--- TASK INSTRUCTIONS ---
Produce word for word the lines of the data below running from the one that has "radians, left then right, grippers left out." to the one that has "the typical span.", inclusive, and no others.

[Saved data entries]
........
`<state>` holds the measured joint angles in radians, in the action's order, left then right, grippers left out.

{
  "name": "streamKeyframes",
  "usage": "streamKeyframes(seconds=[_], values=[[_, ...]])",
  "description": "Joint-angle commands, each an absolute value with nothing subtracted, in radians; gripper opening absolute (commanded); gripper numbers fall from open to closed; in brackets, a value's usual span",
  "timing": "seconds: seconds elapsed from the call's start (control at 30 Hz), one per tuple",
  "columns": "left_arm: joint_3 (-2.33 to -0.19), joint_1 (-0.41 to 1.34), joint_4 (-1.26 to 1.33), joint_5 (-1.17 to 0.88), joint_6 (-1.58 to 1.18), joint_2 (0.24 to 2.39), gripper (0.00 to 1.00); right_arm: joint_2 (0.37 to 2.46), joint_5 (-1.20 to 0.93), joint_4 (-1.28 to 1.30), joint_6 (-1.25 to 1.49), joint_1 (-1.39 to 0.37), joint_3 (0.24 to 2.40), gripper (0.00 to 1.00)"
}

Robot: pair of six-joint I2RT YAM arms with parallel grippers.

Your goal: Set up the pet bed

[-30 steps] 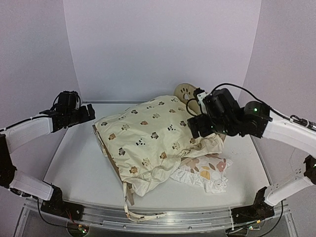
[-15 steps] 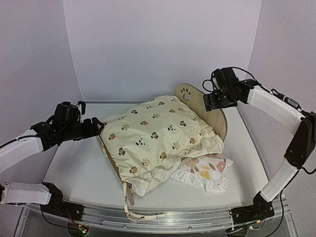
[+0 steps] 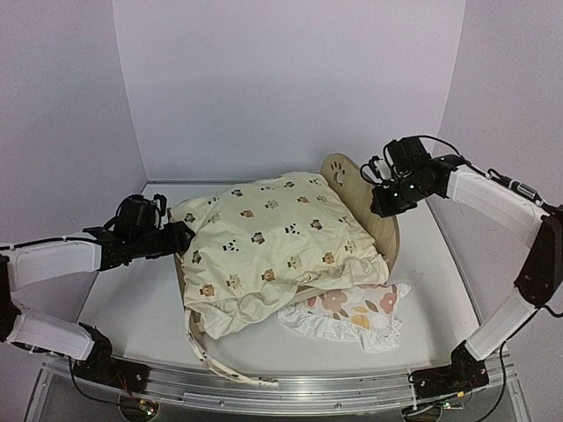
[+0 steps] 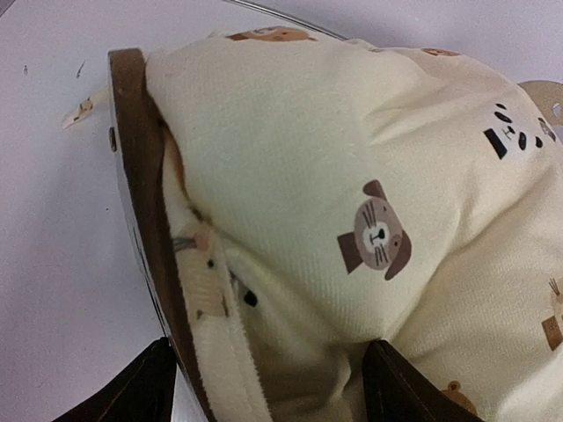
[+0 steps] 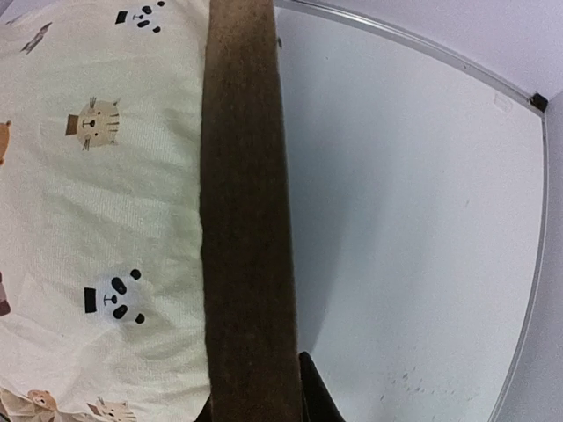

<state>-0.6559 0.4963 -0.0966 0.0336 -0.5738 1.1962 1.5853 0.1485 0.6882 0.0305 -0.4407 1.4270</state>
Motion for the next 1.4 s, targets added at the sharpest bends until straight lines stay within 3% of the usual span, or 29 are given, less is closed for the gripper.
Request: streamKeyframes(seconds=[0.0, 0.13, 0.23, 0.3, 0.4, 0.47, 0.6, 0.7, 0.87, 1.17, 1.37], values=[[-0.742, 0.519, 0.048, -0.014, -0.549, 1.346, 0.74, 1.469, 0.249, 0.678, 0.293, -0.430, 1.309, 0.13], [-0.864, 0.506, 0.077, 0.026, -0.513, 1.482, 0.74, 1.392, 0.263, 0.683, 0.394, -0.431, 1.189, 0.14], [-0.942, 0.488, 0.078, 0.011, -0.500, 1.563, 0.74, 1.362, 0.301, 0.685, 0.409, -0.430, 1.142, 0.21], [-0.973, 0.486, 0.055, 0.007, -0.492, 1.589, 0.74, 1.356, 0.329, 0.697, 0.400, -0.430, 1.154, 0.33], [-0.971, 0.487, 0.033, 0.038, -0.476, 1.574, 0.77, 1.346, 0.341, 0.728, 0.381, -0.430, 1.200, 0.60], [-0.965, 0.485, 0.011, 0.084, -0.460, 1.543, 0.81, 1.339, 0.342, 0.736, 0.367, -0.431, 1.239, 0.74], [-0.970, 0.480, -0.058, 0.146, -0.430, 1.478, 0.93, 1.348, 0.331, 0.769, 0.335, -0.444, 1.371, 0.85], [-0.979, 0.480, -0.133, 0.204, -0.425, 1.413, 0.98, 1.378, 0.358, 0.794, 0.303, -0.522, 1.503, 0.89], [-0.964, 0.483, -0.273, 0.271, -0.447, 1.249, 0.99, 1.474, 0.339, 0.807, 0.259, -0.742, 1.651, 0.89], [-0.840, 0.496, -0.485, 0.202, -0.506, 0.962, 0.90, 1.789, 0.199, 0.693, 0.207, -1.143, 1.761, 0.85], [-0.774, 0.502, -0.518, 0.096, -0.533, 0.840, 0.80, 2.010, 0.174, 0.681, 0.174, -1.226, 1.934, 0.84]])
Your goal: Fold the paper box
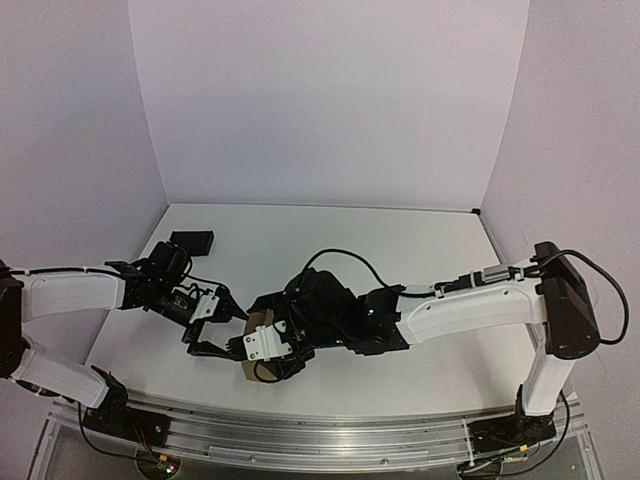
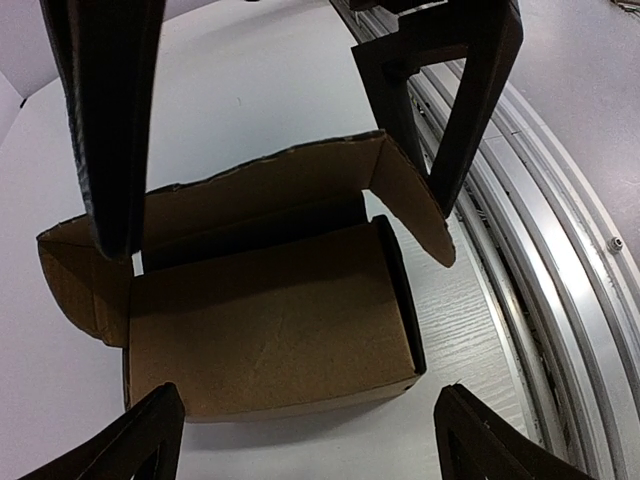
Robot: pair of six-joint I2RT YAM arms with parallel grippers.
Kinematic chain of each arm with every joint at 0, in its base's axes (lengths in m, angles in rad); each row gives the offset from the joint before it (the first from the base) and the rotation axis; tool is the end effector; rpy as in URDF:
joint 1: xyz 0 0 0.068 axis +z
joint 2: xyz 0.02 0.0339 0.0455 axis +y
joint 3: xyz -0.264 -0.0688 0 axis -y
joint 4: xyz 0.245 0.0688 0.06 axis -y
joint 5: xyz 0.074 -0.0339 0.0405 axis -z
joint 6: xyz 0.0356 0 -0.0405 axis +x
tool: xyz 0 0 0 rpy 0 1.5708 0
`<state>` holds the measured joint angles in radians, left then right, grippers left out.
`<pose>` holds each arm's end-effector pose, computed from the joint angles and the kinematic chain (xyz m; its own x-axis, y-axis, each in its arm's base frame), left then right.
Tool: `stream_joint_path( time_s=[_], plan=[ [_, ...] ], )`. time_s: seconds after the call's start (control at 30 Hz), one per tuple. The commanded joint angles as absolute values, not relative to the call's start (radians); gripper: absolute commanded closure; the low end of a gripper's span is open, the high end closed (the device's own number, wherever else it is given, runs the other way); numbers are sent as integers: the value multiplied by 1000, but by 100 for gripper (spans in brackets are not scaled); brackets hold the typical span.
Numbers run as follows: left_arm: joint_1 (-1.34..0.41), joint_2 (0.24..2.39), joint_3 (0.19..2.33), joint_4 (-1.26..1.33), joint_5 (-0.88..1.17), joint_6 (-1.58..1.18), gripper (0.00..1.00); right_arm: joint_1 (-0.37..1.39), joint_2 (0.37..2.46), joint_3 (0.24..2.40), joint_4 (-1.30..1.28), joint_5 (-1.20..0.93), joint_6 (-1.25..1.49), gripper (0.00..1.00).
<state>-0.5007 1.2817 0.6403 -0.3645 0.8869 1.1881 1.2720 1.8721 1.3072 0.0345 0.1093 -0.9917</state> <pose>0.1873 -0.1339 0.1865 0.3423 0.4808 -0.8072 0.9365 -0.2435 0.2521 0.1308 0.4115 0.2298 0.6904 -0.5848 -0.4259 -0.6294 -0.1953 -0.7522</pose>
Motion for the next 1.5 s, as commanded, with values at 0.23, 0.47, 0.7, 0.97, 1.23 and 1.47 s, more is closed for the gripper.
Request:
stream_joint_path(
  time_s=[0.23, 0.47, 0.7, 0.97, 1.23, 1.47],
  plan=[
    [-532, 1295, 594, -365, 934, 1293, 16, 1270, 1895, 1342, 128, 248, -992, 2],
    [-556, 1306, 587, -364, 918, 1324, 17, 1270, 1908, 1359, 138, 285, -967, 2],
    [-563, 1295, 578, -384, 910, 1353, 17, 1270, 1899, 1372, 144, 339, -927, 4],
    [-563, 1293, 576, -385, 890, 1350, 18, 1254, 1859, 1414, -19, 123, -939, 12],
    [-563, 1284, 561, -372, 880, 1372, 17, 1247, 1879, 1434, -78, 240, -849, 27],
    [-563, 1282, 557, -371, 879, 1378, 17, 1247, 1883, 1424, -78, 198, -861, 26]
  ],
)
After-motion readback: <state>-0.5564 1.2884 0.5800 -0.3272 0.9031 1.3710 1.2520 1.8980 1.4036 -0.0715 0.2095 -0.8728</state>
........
--- TASK OUTPUT ---
`<state>` holds the measured joint angles in radians, left then right, grippers left out.
`<pose>` holds each arm's end-effector pose, computed from the joint angles and the kinematic chain (xyz m; its own x-axis, y-axis, each in its arm's base frame), left then right.
Tool: `stream_joint_path( time_s=[_], plan=[ [_, ...] ], )`. time_s: seconds after the call's start (control at 30 Hz), one per tuple. The commanded joint angles as absolute values, not relative to the call's start (radians); gripper: absolute commanded closure; the low end of a gripper's span is open, the high end closed (the device's own number, wherever else it is given, runs the other way); numbers are sent as integers: the value multiplied by 1000, but by 100 for gripper (spans in brackets are not scaled); brackets hold the typical span.

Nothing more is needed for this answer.